[What you should do]:
For every line in the entries that contains "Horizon", show the whole line.
==== Stored data
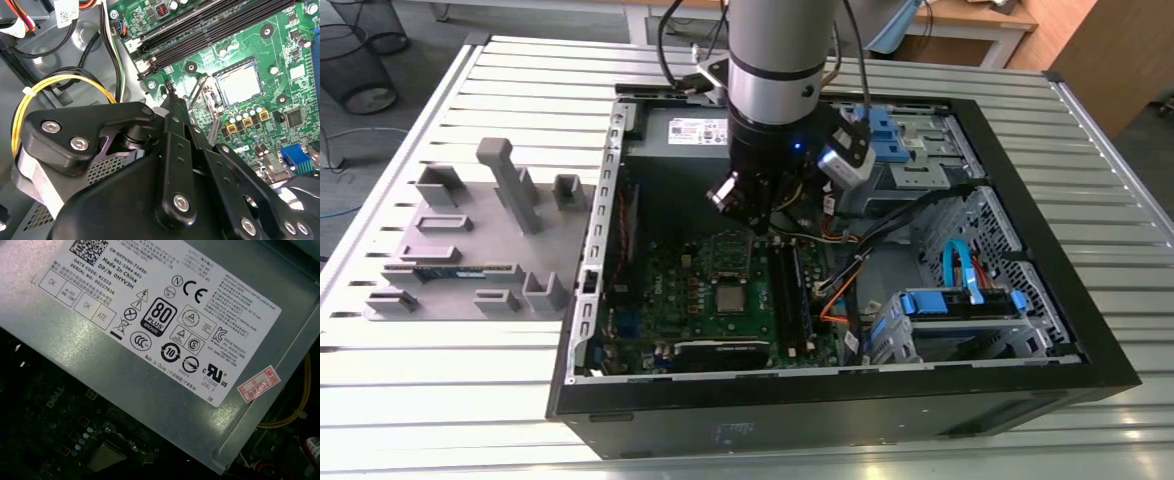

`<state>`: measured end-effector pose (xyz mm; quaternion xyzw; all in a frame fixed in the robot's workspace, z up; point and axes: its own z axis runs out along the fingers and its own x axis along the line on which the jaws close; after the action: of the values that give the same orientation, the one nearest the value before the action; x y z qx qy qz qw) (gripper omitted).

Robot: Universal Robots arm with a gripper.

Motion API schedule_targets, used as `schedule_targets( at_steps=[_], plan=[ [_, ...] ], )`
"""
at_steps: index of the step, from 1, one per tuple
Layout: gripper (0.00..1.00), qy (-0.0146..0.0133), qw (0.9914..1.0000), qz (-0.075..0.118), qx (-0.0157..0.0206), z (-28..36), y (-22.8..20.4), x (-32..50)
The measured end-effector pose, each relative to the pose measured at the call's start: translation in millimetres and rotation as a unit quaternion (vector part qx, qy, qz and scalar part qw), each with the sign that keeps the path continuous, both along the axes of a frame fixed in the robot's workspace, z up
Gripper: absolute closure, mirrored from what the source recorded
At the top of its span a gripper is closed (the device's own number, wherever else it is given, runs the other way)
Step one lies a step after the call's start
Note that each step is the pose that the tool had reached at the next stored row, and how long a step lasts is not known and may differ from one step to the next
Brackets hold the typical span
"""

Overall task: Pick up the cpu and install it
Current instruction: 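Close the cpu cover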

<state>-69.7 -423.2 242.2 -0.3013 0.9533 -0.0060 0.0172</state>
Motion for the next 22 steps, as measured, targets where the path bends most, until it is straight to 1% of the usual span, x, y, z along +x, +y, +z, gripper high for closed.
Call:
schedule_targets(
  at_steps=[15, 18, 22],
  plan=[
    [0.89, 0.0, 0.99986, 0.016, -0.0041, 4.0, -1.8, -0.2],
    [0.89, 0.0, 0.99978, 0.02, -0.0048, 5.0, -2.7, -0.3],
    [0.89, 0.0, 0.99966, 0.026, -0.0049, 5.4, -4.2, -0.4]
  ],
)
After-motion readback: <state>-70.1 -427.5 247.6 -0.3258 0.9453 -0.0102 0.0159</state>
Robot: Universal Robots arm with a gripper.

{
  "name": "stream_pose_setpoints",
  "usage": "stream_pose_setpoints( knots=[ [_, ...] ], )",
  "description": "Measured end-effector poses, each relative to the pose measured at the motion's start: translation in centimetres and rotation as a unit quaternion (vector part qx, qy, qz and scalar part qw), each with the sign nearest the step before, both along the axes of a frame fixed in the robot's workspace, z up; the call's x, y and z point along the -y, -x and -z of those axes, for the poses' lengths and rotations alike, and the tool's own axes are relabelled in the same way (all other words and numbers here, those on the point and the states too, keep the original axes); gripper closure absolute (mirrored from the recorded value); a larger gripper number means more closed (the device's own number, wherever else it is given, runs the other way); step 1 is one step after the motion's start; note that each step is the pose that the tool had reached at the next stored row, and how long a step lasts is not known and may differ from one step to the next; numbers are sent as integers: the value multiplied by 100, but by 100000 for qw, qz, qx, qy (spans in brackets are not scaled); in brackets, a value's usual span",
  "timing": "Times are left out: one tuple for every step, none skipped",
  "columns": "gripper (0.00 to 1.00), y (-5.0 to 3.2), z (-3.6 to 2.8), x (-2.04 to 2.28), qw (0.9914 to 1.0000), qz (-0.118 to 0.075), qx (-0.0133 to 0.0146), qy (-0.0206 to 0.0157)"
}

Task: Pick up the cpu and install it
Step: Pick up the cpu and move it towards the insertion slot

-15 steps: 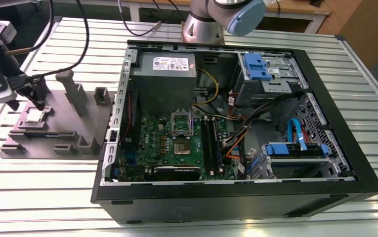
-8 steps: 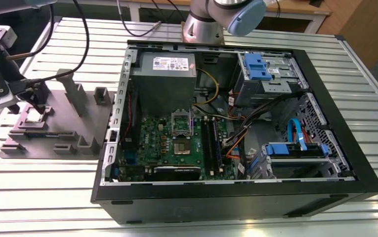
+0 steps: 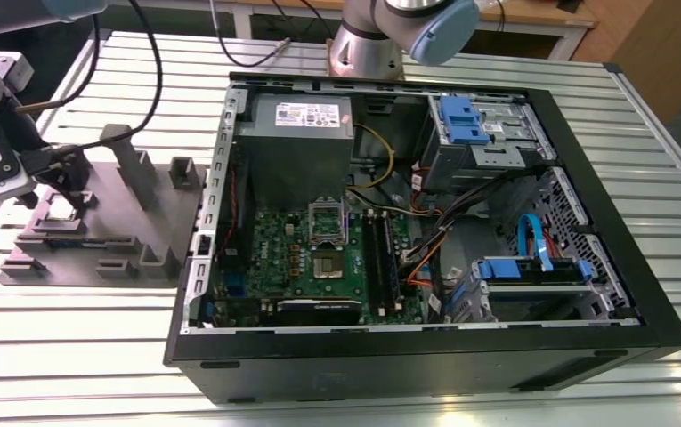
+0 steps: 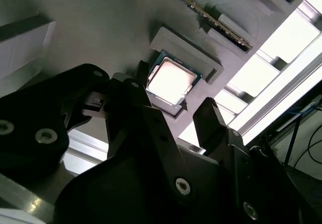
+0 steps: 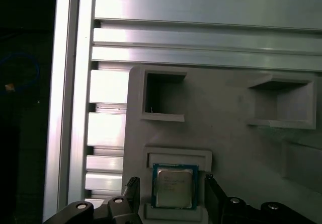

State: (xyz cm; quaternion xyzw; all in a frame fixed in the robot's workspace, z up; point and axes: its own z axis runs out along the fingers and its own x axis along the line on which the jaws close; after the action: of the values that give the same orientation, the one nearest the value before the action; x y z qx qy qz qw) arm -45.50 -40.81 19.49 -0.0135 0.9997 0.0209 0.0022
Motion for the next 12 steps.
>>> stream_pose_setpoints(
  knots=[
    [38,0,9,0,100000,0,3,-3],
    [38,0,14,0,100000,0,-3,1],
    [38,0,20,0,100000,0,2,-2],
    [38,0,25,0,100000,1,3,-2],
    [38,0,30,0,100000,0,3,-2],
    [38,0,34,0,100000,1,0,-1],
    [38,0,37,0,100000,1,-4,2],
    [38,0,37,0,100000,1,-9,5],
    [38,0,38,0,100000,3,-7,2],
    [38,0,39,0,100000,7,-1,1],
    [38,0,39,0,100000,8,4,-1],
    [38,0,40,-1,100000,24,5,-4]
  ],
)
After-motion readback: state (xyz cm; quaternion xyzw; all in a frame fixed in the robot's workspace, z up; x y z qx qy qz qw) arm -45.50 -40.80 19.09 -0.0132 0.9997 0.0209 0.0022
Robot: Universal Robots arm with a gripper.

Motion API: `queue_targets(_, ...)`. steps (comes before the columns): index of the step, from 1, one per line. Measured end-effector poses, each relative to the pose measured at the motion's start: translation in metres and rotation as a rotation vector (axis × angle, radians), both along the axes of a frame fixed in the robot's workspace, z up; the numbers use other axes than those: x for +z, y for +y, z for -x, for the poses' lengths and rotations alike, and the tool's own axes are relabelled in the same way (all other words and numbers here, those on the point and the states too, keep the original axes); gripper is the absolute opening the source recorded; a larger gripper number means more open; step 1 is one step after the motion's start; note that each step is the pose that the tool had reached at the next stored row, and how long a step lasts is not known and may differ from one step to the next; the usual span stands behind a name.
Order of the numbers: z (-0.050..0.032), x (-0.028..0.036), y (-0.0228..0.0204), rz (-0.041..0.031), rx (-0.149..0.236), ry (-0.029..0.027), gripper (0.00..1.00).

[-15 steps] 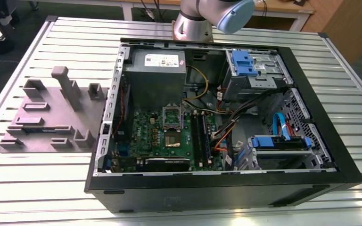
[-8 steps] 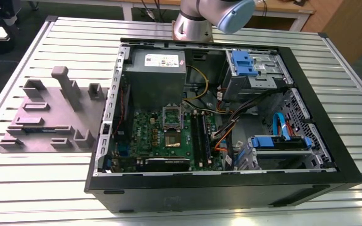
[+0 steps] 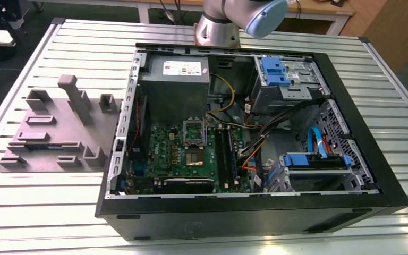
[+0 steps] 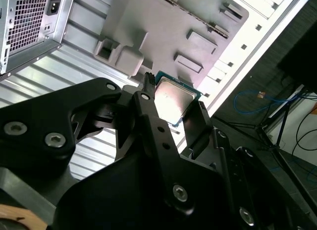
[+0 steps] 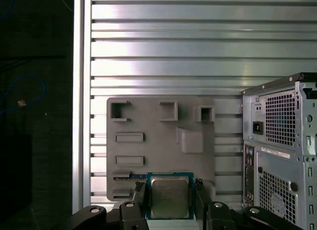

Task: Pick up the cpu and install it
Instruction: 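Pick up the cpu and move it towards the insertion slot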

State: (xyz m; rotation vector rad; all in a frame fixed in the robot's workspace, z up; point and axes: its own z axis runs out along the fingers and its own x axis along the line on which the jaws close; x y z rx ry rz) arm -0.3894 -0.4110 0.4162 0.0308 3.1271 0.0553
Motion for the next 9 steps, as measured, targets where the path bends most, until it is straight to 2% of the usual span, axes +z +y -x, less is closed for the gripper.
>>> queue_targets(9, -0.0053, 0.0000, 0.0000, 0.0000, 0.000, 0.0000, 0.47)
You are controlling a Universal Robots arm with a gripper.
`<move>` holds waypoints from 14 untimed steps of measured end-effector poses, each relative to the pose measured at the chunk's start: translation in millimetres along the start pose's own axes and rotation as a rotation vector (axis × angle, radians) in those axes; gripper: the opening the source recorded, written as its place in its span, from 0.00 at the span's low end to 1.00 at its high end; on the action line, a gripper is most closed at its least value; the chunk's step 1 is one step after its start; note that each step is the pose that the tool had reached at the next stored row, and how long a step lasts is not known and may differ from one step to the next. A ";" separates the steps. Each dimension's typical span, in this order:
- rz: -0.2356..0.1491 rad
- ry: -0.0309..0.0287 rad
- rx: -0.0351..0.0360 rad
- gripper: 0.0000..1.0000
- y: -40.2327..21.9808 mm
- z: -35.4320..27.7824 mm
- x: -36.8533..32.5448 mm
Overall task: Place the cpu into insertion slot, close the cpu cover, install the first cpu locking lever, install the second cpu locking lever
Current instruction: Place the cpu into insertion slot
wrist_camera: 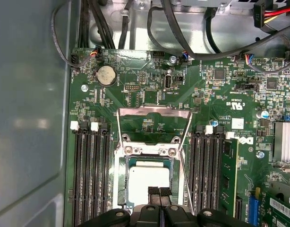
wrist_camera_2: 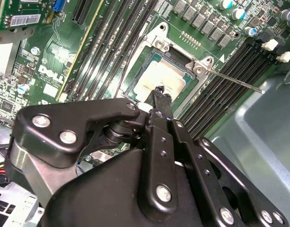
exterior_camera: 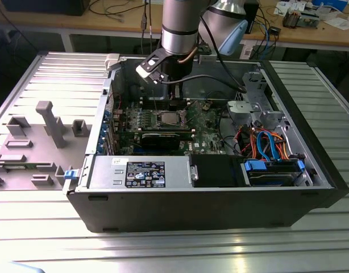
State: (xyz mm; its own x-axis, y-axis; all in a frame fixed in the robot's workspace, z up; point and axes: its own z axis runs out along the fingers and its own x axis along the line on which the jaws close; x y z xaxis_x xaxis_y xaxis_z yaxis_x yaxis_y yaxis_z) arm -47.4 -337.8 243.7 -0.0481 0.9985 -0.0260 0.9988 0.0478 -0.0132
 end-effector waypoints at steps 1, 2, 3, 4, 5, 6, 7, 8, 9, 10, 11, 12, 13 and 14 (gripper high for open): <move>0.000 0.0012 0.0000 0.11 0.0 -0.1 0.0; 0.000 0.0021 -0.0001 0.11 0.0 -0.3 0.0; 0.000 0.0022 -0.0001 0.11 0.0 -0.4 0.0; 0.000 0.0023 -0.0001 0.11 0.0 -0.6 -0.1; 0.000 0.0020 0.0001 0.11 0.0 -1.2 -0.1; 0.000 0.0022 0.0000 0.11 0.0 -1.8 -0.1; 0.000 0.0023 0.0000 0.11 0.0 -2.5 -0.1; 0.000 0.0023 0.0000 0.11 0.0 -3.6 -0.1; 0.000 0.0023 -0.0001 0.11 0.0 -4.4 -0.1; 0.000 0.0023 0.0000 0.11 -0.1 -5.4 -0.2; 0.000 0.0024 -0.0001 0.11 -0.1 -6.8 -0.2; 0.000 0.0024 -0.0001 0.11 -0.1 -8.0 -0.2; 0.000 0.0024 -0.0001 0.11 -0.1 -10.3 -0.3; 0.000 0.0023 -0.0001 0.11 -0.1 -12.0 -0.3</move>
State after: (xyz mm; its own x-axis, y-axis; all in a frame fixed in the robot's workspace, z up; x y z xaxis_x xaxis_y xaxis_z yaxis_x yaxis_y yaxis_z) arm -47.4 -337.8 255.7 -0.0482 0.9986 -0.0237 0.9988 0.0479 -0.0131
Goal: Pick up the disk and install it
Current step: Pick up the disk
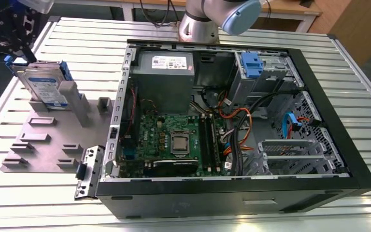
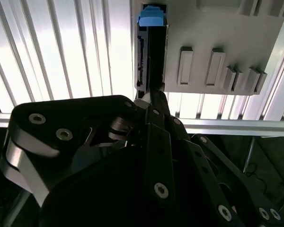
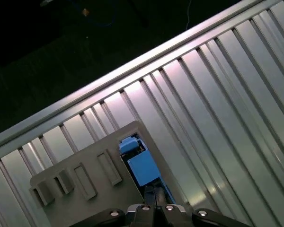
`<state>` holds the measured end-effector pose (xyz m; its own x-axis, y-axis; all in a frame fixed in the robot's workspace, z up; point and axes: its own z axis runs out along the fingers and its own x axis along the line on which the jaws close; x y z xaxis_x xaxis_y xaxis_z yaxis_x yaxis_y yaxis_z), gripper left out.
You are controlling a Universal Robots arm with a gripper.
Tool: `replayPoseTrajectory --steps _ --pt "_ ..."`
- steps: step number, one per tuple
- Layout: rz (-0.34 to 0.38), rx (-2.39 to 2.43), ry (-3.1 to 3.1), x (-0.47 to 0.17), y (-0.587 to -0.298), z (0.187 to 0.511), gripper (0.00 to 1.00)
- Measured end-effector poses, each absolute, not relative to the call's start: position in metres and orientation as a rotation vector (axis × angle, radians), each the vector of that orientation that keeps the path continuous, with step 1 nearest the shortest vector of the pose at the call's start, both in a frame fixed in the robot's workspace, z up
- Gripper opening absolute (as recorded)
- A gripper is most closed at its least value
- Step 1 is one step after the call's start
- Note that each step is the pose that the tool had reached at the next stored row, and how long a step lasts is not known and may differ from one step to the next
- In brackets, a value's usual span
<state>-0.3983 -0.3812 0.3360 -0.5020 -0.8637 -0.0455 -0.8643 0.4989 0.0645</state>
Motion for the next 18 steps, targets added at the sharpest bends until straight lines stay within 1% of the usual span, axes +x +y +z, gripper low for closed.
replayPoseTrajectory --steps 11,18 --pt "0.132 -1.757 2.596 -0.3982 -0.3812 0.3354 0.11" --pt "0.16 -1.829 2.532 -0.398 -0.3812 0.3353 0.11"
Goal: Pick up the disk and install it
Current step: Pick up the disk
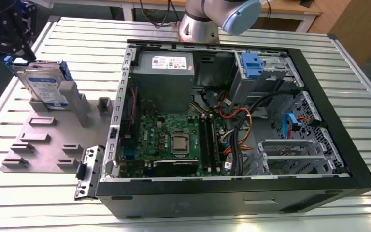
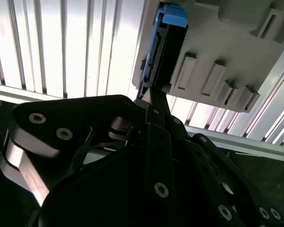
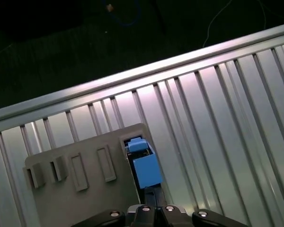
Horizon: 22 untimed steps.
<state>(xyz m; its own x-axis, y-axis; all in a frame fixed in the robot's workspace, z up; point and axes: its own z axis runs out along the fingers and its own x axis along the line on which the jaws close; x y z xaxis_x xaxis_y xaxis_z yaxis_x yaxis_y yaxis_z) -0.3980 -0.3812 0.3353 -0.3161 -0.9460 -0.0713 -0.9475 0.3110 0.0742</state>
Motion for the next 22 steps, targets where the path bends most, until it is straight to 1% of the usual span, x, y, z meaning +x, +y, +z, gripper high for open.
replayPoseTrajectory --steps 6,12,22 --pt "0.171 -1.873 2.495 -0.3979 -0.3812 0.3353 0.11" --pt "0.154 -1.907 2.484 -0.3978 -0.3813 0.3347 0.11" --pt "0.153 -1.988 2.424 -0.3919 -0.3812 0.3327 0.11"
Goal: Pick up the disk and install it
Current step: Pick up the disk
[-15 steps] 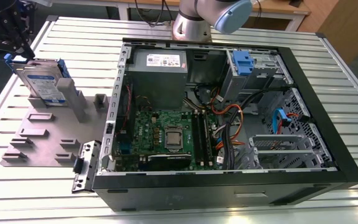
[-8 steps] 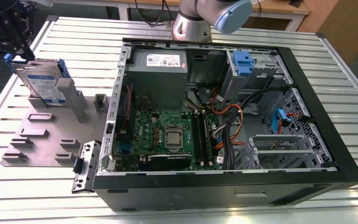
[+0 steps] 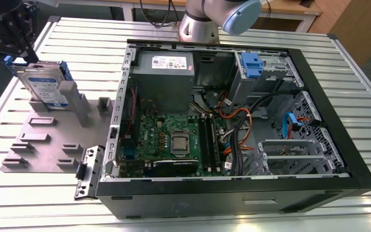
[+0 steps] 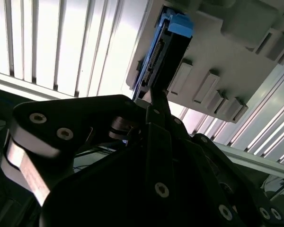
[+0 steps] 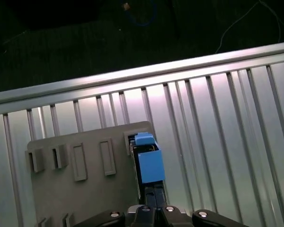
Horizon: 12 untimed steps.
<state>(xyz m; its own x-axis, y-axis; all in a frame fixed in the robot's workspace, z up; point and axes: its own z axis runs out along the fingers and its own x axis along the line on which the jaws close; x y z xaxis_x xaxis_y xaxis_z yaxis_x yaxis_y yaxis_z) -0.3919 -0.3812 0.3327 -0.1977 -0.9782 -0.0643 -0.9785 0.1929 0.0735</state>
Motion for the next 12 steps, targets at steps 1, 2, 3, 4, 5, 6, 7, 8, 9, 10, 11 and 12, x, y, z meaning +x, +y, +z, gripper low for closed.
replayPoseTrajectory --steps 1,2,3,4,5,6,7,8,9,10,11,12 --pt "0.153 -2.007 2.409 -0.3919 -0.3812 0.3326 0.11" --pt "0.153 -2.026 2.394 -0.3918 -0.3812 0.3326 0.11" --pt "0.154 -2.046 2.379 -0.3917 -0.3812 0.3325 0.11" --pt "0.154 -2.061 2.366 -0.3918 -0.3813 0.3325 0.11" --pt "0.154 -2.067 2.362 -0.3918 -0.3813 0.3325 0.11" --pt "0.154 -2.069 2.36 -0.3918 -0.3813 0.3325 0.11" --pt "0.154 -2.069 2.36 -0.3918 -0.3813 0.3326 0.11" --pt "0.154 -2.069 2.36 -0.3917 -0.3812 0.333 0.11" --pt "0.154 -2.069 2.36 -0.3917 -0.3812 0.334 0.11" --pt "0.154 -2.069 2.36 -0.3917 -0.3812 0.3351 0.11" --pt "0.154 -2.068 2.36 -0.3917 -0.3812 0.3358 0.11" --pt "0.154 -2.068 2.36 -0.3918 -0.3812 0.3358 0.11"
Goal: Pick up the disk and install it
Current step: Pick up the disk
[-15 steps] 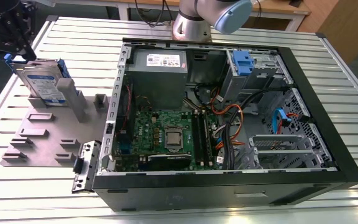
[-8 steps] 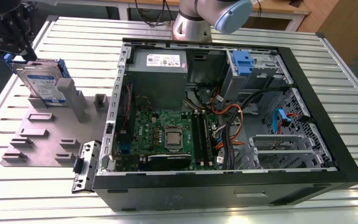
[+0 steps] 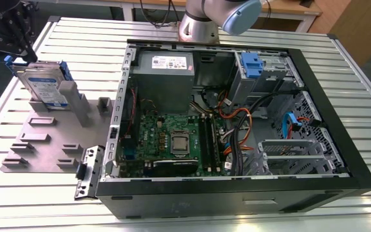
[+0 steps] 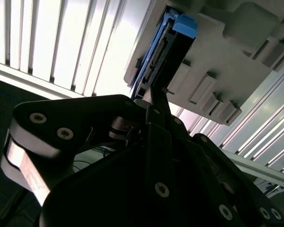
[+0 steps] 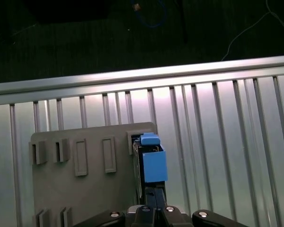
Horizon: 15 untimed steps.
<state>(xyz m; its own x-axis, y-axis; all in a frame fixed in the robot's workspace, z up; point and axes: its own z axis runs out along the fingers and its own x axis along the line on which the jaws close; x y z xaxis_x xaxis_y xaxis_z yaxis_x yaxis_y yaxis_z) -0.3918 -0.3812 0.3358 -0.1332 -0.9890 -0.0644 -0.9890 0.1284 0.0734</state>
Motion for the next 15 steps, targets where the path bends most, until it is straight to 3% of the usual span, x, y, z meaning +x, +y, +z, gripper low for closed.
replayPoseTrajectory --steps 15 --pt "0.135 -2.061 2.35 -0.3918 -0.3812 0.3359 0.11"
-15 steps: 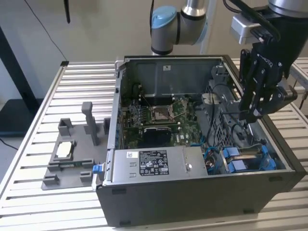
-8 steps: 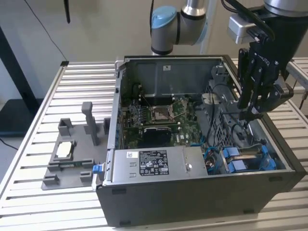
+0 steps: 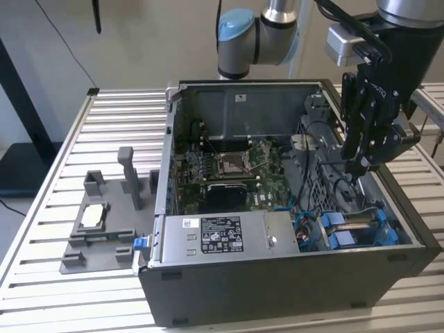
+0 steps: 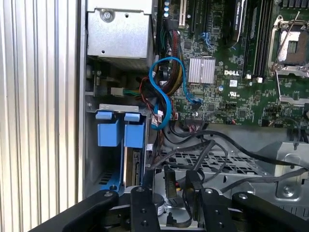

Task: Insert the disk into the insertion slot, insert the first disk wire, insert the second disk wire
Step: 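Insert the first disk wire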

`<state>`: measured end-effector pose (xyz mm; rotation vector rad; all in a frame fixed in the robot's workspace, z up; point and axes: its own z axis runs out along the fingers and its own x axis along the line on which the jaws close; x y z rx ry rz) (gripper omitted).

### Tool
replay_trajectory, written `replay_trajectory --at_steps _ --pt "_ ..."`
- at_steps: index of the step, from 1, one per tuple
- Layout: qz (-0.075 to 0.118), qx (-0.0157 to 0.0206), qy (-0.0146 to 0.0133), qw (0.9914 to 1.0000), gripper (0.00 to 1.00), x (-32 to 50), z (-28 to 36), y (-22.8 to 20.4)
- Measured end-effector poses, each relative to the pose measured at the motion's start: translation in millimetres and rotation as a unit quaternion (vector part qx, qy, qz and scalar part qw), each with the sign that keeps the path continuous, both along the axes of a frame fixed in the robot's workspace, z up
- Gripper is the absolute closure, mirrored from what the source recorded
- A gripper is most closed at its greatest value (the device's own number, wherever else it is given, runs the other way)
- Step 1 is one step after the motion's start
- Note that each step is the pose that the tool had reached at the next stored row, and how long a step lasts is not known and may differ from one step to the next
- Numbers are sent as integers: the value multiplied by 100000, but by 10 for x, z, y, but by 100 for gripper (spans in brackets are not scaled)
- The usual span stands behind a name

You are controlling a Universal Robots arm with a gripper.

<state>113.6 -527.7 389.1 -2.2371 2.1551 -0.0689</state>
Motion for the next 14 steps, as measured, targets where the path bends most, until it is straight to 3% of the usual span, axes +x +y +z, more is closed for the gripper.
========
[Completed task]:
Horizon: 22 untimed steps.
Horizon: 12 untimed steps.
Horizon: 15 untimed steps.

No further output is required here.